Computing Gaussian-Weighted Integrals for Small Lengthscales

Question

I am attempting to compute the following integral:

$$ I(l) = \int_{[-1,1]^2}dxdy \sqrt{1-x^2} \sqrt{1-y^2}e^{-\frac{(x-y)^2}{l^2}} $$

I am using Mathematica for symbolic calculations and translating the results into a Fortran code with the help of Mathematica's FortranForm function. This method will be invoked frequently, so it is crucial to have a formula that is both simple and executes very quickly. Numerical integration methods are not suitable for this purpose.

If $ l \gg 1 $ or$ l \sim 1 $, I can easily find a solution using series expansion, ChebyshevT, or Pade approximation. However, none of these approaches works effectively when $l \ll 1 $ because the Gaussian becomes very thin, unlike the nearly constant behavior observed when $ l \gg 1 $. Do you have any suggestions on how to address this issue?

It's also worth mentioning that I will need to compute integrals of the form:

$$ J(x; l) = \int_{-1}^{1}dy \sqrt{1-y^2} e^{-\frac{(x-y)^2}{l^2}} $$

So, numerically computing the integral and fitting some curve on it might not be the best idea.

Thanks in advance, L.

Answer 1

Update: It appears that the first integral has a solution. Taylor expanding the Gaussian leads to an infinite series, each term is easy to integrate and, by luck, the infinite sum can be rewritten into a simple expression using HyperGeometricPFQ functions. Since those functions have existing implementations that are numerically stable, I am totally happy with that.

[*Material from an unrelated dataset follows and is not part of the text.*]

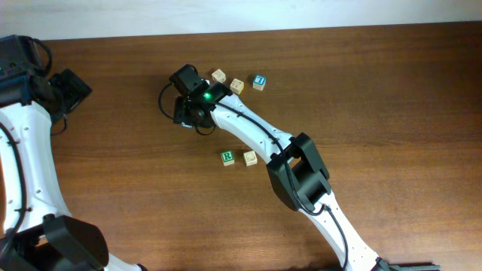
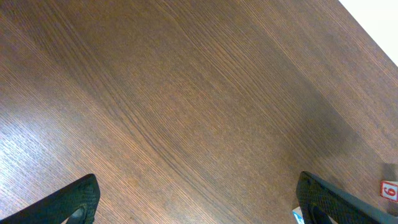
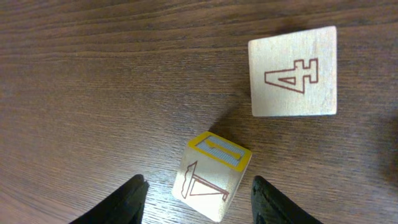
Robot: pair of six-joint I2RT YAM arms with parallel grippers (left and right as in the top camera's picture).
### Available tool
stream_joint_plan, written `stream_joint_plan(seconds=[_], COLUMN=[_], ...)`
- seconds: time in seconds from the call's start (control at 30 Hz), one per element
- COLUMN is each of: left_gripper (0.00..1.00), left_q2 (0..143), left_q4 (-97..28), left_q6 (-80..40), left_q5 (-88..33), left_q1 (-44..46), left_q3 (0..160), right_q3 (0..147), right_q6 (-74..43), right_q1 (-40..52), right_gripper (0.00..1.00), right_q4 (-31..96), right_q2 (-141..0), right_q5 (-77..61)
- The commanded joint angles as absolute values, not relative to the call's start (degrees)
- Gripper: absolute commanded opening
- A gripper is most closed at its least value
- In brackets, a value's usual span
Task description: Rotate 5 blocks
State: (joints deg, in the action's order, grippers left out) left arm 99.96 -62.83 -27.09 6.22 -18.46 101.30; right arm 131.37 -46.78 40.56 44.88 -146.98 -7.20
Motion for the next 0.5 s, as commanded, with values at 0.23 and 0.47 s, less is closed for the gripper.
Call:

However, I am still struggling with the second integral $J(x;l)$, and the series does not seem to be converging to a simple expression in that case...

Answer 2

$$I(x;l)=\int_{-1}^{1}\sqrt{(1-y^{2})}e^{-\frac{(x-y)^{2}}{l^{2}}}dy $$

For small $l$ , the integral is dominated by the largest value of the exponential. Thus, when $-1<x<1$ we can ignore all $y$ that are not very near $x$ and write $y=x+t$

$$I(x;l)=\int\sqrt{(1-(x+t)^{2}}e^{-\frac{t^{2}}{l^{2}}}dt\approx\int\left(1-\frac{1}{2}x^{2}+O(t^{2})\right)e^{-\frac{t^{2}}{l^{2}}}dt\approx(1-\frac{1}{2}x^{2})\int_{-\infty}^{\infty}e^{-\frac{t^{2}}{l^{2}}}dt$$

At precisely $x=-1$ we may still use this method, but the peak is is at the edge, so we should use half the value.

When $|x|>1$ we can expand near the larger domain edge, e.g. when $x<-1$, expand near $y=-1$ setting $y\approx-1+t$:

$$I(x;l)=\int\sqrt{(1-(-1+t))(1+(-1+t)}e^{-\frac{(x+1-t)^{2}}{l^{2}}}=\int\sqrt{(2-t)t}e^{-\frac{(x+1)^{2}}{l^{2}}+\frac{(x+1)t}{l^{2}}-\frac{t^{2}}{l^{2}}}dt$$

For small $l$ we can ignore the $\left(\frac{t}{l}\right)^{2}$ term in the exponential, since it kicks in after $|\frac{(x+1)t}{l^{2}}|$ becomes large and the rest of the integral is negligible, so that

$$I(x;l)\approx2e^{-\frac{(x+1)^{2}}{l^{2}}}\int_{0}^{\infty}\sqrt{t}e^{\frac{(x+1)}{l^{2}}t}dt$$ (recall that x+1<0 so the integral converges).

Edit As @ian pointed out, when $x$ is close to the integration endpoints, special care needs to be taken, since the Gaussian integral can't be assumed to extend from $(-\infty,\infty)$. I have ignored this edge case in my answer.